Bush Meltdown
Via Chris Bowers, I'm happy to report that the latest Gallup Poll shows George W. Bush reaching new lows in popularity, registering a 34/63 approval/disapproval rating, getting him seriously into the bad company of presidents in trouble, from (second-term) Harry Truman, to Richard Nixon, to Jimmy Carter and to his own old man.
I'm not so old that I can remember Truman, though I am aware that his deep unpopularity after his upset 1948 election win fed a Republican congressional landslide in 1950, and then the Eisenhower landslide of 1952. But I do remember Nixon's fall from grace very graphically (feeding the 1974 Democratic landslide and then the election of Jimmy Carter in 1976), and of course the free-fall Bush I went into thanks to his overt confusion and indifference over every aspect of domestic policy.
Most of all I remember my fellow Georgian Carter (I was actually a Carter volunteer the first time he ran for governor, in 1966), whose well-earned post-presidential rehabilitation has obscured his own W.-like reputation in the late 1970s for total fecklessness.
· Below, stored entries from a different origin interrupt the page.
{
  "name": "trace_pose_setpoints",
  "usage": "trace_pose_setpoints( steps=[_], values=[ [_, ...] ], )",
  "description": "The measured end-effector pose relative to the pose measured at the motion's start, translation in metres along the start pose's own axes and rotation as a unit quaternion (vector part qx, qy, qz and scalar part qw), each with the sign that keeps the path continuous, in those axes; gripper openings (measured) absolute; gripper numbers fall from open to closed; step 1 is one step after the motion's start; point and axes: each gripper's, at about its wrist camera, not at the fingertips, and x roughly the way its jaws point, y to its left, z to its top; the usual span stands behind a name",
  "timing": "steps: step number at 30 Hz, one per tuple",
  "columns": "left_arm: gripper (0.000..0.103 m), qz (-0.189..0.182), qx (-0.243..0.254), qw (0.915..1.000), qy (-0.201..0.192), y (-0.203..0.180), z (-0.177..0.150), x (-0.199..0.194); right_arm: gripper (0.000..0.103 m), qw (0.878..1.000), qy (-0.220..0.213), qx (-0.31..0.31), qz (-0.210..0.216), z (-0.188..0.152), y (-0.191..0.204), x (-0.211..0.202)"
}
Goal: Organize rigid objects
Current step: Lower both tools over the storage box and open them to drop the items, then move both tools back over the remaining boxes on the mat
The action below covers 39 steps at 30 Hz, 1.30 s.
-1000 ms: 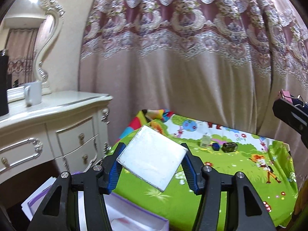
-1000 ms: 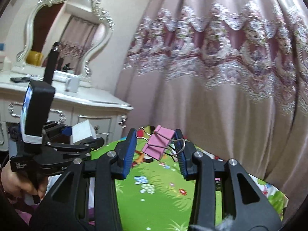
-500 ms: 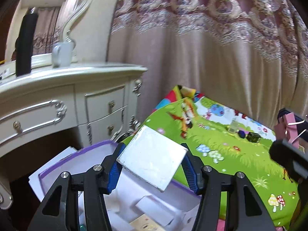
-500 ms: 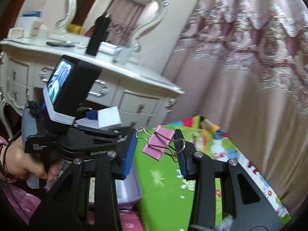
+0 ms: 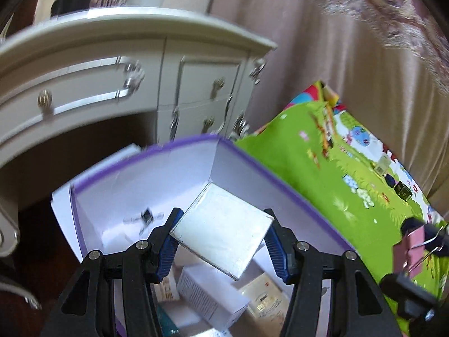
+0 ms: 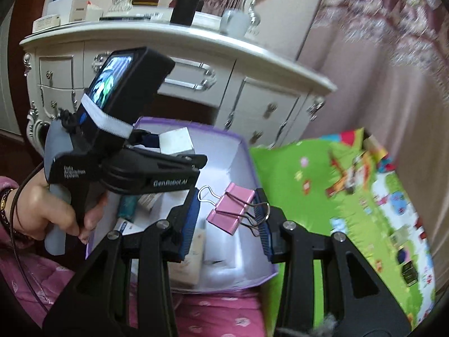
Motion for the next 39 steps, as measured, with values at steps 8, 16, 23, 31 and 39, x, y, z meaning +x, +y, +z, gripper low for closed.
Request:
trace_pose_setpoints(
  steps=[8,16,23,31,39],
  values=[
    [0.058,0.015,-0.042,0.9987,0.027,0.023,-0.001,0.008,0.043,0.997,0.039,0.032,0.058,-0.006,-0.002,0.034],
    [0.058,0.025,-0.037,0.9976,0.054,0.029,0.015,0.022,0.043,0.993,0.044,0.051,0.094,0.001,-0.008,0.051],
    [0.058,0.021,-0.072,0.9941,0.079,0.044,0.037,0.034,0.044,0.987,0.035,0.088,0.133,0.005,-0.014,0.063],
    [0.095,0.032,-0.099,0.9803,0.168,0.042,0.043,0.055,0.080,0.970,0.032,0.140,0.198,-0.005,-0.030,0.065],
    [0.096,-0.023,-0.091,0.9861,0.138,-0.011,0.047,0.040,0.090,0.957,-0.034,0.259,0.126,-0.057,-0.121,-0.008]
  ],
)
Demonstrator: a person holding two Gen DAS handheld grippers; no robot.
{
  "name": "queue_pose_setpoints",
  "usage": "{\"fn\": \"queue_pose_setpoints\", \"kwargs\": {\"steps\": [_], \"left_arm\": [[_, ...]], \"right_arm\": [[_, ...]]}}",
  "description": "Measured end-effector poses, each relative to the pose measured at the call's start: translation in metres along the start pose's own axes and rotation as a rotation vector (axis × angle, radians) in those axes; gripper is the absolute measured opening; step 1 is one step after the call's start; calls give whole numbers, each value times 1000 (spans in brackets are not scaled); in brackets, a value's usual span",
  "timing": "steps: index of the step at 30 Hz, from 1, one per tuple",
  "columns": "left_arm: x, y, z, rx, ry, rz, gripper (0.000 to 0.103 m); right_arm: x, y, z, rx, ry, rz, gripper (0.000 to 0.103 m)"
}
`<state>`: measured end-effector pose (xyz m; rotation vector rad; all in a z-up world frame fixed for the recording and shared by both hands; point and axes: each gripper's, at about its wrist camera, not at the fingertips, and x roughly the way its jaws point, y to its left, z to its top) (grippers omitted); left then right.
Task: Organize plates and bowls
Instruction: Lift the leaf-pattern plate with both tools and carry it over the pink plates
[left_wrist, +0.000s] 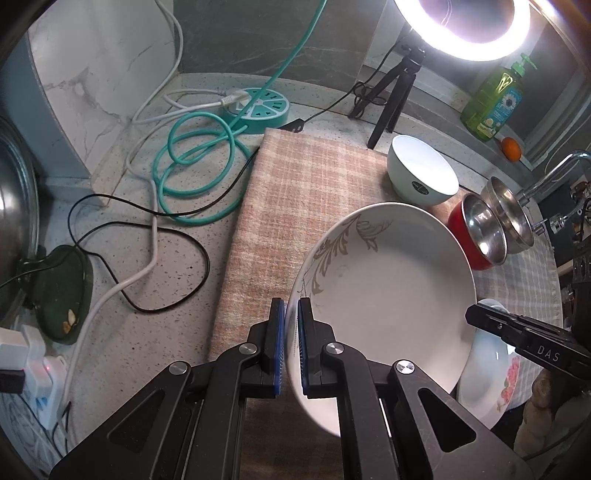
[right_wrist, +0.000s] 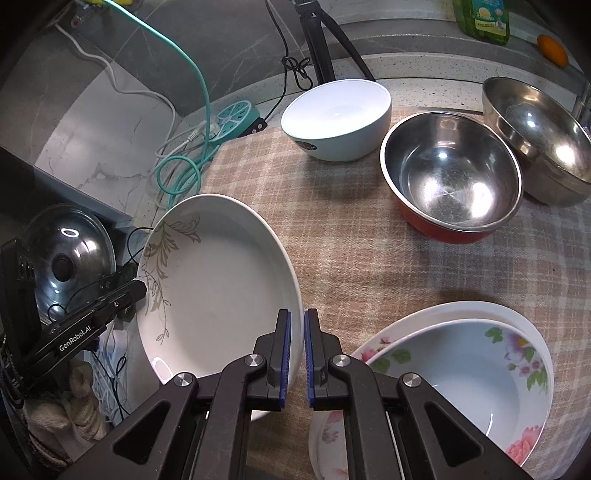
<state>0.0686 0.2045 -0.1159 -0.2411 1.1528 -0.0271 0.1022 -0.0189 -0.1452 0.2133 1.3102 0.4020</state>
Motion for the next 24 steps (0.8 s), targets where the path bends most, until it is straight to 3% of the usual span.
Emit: {"fn": "queue_pose_setpoints", "kwargs": {"steps": [24], "left_arm": [[-23, -75, -16, 90, -9, -36, 5]], "right_arm": [[-66, -52, -27, 68, -54, 13, 7]]}}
I will certainly never forget the day after the revelation of the Desert One disaster--the Iranian hostage effort that expired when U.S. helicopters collided en route to an aborted rescue. As it happens, I spoke that morning to my political mentor, a man who had worked for Carter in Atlanta, and who observed: "Well, Jimmy's just established himself as the first president to screw up a one-car funeral."
George W. Bush has established an equal reputation for incompetence, and unlike Carter, has also richly earned a reputation for lying to the American people on a vast number of issues. He seems to be on a trajectory to combine the worst perceptions of Carter and Nixon: a president over his head, who can't tell the truth to save his own political life.